# BC Rich neck profile?



## Ginsu (May 17, 2011)

Exactly what are the measurements for a BC Rich neck? Or if nobody knows, then where exactly does it compare (thickness, mostly) to an Ibanez Wizard II neck?


----------



## Deadnightshade (May 17, 2011)

I don't think bc rich use the same neck profiles in all of their guitars,but each brand has a trend towards thickness or shape category.

I owned a bc rich warlock 7.The neck was thin,but not necessarily more comfortable than the loomis i also once owned,although i am a fan of thin necks,but still really good.

Get to a guitar store near you and try some bc rich guitars yourself,if that is an option for you.


----------



## Ginsu (May 17, 2011)

Deadnightshade said:


> I don't think bc rich use the same neck profiles in all of their guitars,but each brand has a trend towards thickness or shape category.
> 
> I owned a bc rich warlock 7.The neck was thin,but not necessarily more comfortable than the loomis i also once owned,although i am a fan of thin necks,but still really good.
> 
> Get to a guitar store near you and try some bc rich guitars yourself,if that is an option for you.



The nearest one that sells BC Rich is a three hour drive from my house. :/ So that's not happening.


----------



## Dan_Vacant (May 17, 2011)

It all depends on the model I have played lots of warlocks and they had thin necks but played a eagle that had a huge neck.


----------



## MaxOfMetal (May 17, 2011)

Just about all the recent, 6-string B.C. Rich guitars I've played had medium thickness, round necks. Think 60's Gibson style or some of the thicker ESP EC shapes. They're comfy, but certainly not made in the Ibanez vein.


----------



## Erick Kroenen (May 17, 2011)

i like the bc rich designs but i dont like the necks i think an ibanez wizard is better in terms of playability


----------



## Ginsu (May 17, 2011)

Well I'm not gonna be shredding on it, I'm just gonna tune down to B standard and djent on it. ;D As long as it's not literally a baseball bat....


----------



## sell2792 (May 17, 2011)

They (BC Rich necks) are all pretty comfortable and I think "medium" would be accurate. Thicker than a Wizard yes, but isn't everything?


----------



## trenolds39 (May 17, 2011)

It seems BC Rich provides very little for specs on their site. I've had a warlock that had a thinner neck profile, and then I had a Warbeast that had a much rounder profile, much like a schecter hellraiser. Aside from calling a dealer and asking for specific neck dimensions, you're going to have to go and try one out somewhere.


----------



## VigierUSA (May 18, 2011)

MaxOfMetal said:


> Just about all the recent, 6-string B.C. Rich guitars I've played had medium thickness, round necks. Think 60's Gibson style or some of the thicker ESP EC shapes. They're comfy, but certainly not made in the Ibanez vein.

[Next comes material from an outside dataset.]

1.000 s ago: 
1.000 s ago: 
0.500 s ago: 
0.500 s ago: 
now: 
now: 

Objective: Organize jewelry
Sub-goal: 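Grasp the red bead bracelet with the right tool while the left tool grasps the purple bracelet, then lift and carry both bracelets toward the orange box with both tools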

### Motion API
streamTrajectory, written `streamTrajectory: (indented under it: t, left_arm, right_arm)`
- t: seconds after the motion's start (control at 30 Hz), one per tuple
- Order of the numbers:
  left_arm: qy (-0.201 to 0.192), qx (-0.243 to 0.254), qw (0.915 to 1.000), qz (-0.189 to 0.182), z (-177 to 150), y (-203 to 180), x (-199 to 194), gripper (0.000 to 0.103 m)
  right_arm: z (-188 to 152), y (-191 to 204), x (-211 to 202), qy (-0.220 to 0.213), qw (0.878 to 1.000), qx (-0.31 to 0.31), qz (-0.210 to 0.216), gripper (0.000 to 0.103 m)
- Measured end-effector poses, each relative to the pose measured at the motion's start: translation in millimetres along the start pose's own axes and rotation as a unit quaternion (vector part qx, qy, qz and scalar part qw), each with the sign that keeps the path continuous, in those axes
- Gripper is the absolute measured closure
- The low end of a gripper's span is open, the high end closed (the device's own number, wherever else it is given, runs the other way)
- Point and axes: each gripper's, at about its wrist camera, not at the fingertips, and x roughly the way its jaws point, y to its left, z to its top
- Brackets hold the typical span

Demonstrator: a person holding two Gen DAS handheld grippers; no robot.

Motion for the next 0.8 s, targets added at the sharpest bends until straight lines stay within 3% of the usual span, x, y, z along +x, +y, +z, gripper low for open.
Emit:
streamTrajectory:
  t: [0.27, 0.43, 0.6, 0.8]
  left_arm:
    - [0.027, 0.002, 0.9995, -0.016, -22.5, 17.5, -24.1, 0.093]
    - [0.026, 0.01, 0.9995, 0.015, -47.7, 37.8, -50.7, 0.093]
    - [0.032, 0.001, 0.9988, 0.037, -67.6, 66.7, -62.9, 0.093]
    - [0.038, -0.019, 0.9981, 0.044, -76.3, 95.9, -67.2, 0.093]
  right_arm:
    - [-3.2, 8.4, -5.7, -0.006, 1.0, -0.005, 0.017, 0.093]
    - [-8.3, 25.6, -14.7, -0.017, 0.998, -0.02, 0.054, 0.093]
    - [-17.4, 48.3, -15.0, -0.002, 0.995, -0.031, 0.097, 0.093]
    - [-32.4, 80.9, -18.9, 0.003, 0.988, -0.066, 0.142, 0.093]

What Max said - I have a Gunslinger Retro myself. It reminds me more of a Charvel than an Ibanez.


----------



## davefoxtattoos (May 18, 2011)

BC Rich neck profiles vary. I have a number of handmades which range anywhere from similar to a thinner Gibson SG to ESP to even thinner. None are as thin as an Ibanez profile but my 2 Stealths are a fair bit thinner than my other BC Riches. BC Riches also sometimes have a thinner nut than some guitars, some are around 42mm or near 1 5/8" others are more the standard 1 11/16". I like the thinner 42 since I don't have the largest hands in the world, but I also prefer more of a C or CD profile. I tried a newer import ironbird not too long ago that had a very thin CD profile neck with a 42mm nut. Not as thin as an Ibanez Wizard, but close, and a smaller nut. Other more traditional shapes sometimes have a bit thicker profile. hope that helps


----------



## shogunate (May 19, 2011)

I have an older limited edition warlock, and the neck profile is fantastically comfortable. I wish it was an ebony board and 20" radius but  the profile is incredibly fast, smooth, and uniform. Same with most of the other models I've tried, but as has been mentioned, they vary. 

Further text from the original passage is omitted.